In March of 2013, seven years ago, the amount being spent by the government on EHR implementation was $1.6 trillion, according to Stephen Soumerai, professor of population medicine at Harvard Medical School. At the time, Soumerai said that the investment was being made without any research evidence to support the claims that change in delivery, outcomes, quality and cost savings could be achieved through EHR implementation.

Carl Dvorak, president of the Epic Systems Corporation, in a talk given on Jan. 29, 2018 at the Warren Alpert Medical School at Brown University, likened the investment in health IT to a major public works project undertaken by the federal government.

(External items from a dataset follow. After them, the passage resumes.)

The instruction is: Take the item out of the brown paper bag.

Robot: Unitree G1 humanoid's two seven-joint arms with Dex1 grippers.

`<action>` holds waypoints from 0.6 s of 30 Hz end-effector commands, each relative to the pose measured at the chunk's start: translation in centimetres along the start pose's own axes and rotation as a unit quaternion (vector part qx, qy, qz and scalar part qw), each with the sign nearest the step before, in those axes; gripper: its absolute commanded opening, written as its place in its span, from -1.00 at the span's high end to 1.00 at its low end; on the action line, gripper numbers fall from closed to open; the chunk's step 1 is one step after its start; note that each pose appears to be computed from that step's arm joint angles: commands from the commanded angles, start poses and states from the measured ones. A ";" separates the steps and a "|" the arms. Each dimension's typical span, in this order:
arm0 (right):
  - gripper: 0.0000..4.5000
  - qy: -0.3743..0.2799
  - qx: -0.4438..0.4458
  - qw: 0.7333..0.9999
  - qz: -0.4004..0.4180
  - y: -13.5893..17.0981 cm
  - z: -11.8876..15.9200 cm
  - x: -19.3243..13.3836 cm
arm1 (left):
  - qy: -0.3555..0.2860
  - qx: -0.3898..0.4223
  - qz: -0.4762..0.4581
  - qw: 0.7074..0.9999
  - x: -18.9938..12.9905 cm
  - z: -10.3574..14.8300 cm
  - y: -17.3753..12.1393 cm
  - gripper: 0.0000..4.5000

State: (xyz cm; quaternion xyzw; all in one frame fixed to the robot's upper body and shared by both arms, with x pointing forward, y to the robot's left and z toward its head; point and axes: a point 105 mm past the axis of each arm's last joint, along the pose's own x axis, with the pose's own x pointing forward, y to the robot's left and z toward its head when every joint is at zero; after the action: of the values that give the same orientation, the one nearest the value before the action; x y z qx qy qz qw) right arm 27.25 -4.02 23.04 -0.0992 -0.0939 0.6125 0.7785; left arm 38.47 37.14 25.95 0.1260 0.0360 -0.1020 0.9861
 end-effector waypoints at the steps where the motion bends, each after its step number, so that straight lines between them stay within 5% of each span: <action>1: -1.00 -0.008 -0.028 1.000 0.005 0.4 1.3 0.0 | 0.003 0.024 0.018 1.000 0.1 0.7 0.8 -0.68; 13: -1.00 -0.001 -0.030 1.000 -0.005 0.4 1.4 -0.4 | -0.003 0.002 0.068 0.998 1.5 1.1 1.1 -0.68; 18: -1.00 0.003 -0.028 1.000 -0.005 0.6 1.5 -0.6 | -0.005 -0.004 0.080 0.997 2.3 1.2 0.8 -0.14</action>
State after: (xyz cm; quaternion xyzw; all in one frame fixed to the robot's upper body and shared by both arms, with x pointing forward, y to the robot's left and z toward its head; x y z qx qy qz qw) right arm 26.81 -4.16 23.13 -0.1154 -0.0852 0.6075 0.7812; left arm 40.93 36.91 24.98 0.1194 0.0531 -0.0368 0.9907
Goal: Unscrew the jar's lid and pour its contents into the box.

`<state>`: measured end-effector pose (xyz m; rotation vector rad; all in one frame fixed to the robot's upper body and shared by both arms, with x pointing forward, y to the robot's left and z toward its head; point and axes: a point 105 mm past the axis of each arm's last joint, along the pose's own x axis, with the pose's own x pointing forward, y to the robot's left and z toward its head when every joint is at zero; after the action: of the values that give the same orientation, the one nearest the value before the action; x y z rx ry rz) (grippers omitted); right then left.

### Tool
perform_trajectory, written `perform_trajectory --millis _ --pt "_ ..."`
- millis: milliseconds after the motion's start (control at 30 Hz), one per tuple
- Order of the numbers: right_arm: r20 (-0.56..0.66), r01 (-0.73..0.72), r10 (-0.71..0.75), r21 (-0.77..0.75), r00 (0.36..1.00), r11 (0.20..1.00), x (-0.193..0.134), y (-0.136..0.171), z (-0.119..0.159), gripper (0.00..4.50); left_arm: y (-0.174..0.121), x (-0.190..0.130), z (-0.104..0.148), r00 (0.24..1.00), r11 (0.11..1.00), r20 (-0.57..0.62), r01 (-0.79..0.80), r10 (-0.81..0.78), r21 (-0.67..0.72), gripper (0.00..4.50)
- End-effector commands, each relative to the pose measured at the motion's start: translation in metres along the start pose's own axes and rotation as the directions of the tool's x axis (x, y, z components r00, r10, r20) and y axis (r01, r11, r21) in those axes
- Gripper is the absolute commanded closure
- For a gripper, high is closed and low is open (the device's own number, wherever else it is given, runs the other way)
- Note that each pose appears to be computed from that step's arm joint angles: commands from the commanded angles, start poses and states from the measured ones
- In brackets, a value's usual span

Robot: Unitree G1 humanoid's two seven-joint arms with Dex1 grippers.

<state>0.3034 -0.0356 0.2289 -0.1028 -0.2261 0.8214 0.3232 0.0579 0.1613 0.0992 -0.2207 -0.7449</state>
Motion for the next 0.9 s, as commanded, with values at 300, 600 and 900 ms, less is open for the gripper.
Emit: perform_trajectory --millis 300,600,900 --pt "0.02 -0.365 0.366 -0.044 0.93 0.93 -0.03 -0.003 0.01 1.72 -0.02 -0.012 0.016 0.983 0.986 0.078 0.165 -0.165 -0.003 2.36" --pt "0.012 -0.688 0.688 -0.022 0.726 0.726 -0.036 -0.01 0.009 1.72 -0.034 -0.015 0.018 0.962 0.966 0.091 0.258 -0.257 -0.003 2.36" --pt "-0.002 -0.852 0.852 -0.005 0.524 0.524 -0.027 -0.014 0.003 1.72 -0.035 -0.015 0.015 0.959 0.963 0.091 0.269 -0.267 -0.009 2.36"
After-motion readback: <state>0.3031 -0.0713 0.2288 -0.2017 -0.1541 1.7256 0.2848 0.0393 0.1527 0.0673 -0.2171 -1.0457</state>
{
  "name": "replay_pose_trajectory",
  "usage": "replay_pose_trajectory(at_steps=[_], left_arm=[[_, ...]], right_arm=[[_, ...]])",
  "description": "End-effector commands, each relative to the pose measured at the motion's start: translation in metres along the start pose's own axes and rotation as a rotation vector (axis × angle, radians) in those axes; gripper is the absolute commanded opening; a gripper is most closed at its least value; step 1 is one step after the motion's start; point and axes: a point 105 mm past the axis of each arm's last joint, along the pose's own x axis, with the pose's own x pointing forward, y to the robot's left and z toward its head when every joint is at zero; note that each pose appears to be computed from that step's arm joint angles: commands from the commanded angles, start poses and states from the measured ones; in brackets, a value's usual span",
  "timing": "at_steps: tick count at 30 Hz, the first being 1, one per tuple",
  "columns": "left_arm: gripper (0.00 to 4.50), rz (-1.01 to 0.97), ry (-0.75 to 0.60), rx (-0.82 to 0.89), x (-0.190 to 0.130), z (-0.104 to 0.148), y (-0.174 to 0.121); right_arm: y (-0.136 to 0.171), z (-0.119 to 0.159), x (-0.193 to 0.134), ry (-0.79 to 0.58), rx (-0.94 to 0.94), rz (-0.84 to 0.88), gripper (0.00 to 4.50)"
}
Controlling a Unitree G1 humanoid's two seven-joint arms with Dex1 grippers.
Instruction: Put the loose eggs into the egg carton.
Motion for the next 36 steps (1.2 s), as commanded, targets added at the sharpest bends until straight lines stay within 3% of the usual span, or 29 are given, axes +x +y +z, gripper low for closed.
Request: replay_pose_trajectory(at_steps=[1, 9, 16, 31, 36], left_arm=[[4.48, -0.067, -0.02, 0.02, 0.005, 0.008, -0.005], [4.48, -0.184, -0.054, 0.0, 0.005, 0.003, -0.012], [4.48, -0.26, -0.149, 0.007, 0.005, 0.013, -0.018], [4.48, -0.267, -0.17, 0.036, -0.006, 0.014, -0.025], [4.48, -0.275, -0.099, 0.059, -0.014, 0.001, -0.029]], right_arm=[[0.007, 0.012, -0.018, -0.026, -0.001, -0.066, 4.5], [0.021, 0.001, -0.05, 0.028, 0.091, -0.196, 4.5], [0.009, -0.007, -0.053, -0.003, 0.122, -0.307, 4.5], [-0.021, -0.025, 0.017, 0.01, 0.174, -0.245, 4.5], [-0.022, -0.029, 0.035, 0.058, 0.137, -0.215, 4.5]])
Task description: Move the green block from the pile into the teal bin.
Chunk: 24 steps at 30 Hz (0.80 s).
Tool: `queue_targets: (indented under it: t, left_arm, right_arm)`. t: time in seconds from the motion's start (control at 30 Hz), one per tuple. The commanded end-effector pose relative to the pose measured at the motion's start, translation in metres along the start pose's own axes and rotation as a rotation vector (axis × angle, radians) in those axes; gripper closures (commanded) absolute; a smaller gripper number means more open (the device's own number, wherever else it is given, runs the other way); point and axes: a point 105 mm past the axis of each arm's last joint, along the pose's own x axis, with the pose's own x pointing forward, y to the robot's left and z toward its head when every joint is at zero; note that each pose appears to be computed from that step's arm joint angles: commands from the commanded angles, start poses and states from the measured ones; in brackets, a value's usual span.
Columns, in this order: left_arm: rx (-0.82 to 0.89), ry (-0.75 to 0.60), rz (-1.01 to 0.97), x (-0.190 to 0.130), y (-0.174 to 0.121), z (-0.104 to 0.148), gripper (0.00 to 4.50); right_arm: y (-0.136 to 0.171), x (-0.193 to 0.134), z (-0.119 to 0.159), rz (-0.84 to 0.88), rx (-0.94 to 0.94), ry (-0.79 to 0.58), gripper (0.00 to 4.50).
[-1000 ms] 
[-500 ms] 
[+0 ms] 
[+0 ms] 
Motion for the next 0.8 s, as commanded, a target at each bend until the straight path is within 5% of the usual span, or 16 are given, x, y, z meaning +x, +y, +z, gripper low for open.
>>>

This was our [21st century] version of the Tennessee Valley Authority,” Dvorak said. “They [the government] didn’t care if it worked; it just had to have reasonable expectation that it would work,” in order to help keep the economy afloat in the aftermath of the Great Recession.” [See link below to ConvergenceRI story, “Is it all about the data, the data, the data.”]

Further, Dvorak added, as a kind of meaningful aside: “The puzzle is that when you take government money, it comes with strings attached. The money is temporary, but the strings are permanent.”



The need for health IT to calculate and to analyze the equations of outcomes for accountable care organizations, for Medicare and Medicaid, for meaningful use, is no longer optional, according to Dvorak.